Newton-Girard and Waring-Lagrange theorems for two non-commuting variables

Professor Nicholas Young (University of Leeds, Newcastle University) will present his research in Analysis.

In 1629 Albert Girard gave formulae for the power sums of several commuting variables in terms of the elementary symmetric functions; his result was subsequently often attributed to Newton.

Over a century later Edward Waring proved that an arbitrary symmetric polynomial in finitely many commuting variables could be expressed as a polynomial in the elementary symmetric functions of those variables.

In 1939 Margarete Wolf showed that there is no finite algebraic basis for the algebra of symmetric functions in $d > 1$ {\em non-commuting} variables, so there is no finite set of `elementary symmetric functions' in the non-commutative case.

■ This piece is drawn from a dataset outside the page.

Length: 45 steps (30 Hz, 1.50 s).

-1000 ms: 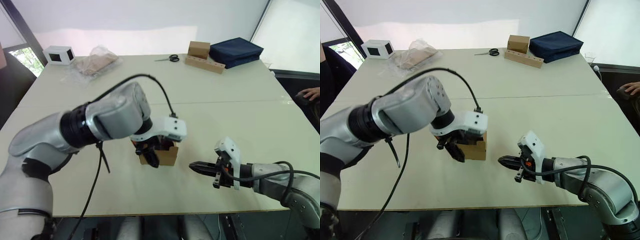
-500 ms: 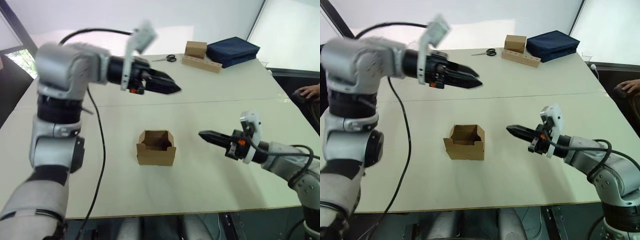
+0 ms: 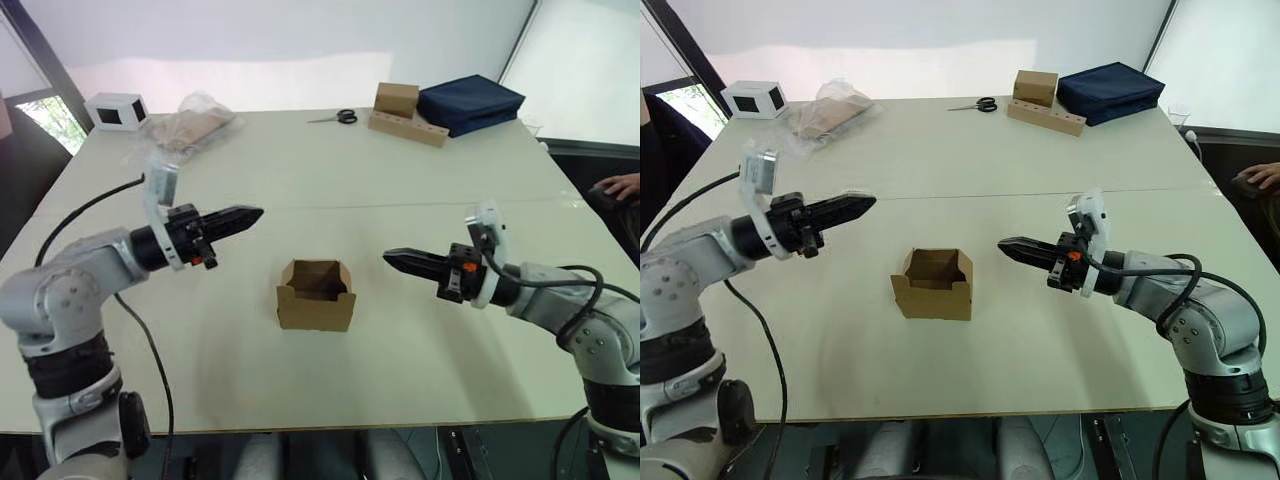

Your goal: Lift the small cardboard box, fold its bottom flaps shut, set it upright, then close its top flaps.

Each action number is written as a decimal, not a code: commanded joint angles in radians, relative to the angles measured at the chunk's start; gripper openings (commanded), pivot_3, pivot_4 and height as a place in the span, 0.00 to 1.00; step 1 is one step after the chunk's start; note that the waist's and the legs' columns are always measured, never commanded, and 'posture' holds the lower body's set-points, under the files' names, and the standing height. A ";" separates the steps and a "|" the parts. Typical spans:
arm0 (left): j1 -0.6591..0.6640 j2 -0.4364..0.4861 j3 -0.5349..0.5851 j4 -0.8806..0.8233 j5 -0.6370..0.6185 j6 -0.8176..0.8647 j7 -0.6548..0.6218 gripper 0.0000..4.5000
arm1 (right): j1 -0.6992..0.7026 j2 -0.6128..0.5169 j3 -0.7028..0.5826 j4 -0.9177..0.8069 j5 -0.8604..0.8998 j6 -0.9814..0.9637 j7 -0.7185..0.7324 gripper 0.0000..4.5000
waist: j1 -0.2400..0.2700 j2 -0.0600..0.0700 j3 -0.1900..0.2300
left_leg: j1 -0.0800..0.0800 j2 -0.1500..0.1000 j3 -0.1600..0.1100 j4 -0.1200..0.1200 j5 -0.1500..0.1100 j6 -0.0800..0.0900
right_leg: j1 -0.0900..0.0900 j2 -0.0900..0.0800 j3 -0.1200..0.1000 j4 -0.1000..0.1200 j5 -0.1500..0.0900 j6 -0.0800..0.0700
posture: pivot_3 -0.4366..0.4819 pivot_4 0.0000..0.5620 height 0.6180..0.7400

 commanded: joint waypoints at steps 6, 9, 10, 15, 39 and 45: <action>0.164 0.118 -0.050 -0.082 -0.079 -0.067 -0.029 0.01 | -0.016 -0.035 0.064 -0.087 -0.048 -0.012 0.049 0.00 | 0.004 0.000 0.000 | 0.000 0.000 0.000 0.000 -0.001 0.001 | 0.000 0.000 0.000 0.000 0.000 0.000 | 0.48 0.27 1.00; 0.167 0.131 -0.124 -0.065 -0.043 -0.124 -0.022 0.01 | -0.030 -0.022 0.098 -0.091 -0.081 -0.030 0.052 0.00 | 0.004 0.000 0.000 | 0.000 0.000 0.000 0.000 -0.001 0.002 | 0.000 0.000 0.000 0.000 0.000 0.000 | 0.48 0.27 1.00; 0.165 0.133 -0.140 -0.064 -0.040 -0.138 -0.022 0.01 | -0.032 -0.020 0.104 -0.091 -0.088 -0.033 0.053 0.00 | 0.004 0.000 0.000 | 0.000 0.000 0.000 0.000 -0.001 0.002 | 0.000 0.000 0.000 0.000 0.000 0.000 | 0.48 0.27 1.00; 0.149 0.137 -0.233 -0.043 -0.007 -0.213 -0.022 0.01 | -0.064 0.019 0.148 -0.072 -0.148 -0.068 0.038 0.00 | 0.001 0.000 0.000 | 0.000 0.000 0.000 -0.001 -0.001 0.001 | 0.000 0.000 0.000 0.000 0.000 0.000 | 0.48 0.27 1.00; 0.175 0.154 -0.429 -0.029 0.079 -0.342 -0.009 0.01 | -0.068 0.117 0.263 -0.033 -0.320 -0.133 0.047 0.00 | 0.000 0.000 0.000 | 0.000 0.000 0.000 -0.001 -0.001 0.002 | 0.000 0.001 0.000 -0.001 0.000 0.000 | 0.48 0.27 1.00; 0.176 0.162 -0.455 -0.011 0.114 -0.365 -0.004 0.01 | -0.067 0.120 0.304 -0.003 -0.383 -0.156 0.049 0.00 | 0.001 0.000 0.000 | 0.000 0.000 0.000 -0.001 -0.001 0.002 | 0.000 0.001 0.000 -0.001 0.000 0.000 | 0.48 0.27 1.00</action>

Nevertheless, Jim Agler, John McCarthy and I have proved analogues of Girard's and Waring's theorems for symmetric functions in {\em two} non-commuting variables. We find three free polynomials $f, g, h$ in two non-commuting indeterminates $x, y$ such that every symmetric polynomial in $x$ and $y$ can be written as a polynomial in $f, g, h$ and $1/g$. In particular, power sums can be written explicitly in terms of $f,g$ and $h$. To do this we developed the notion of a non-commutative manifold.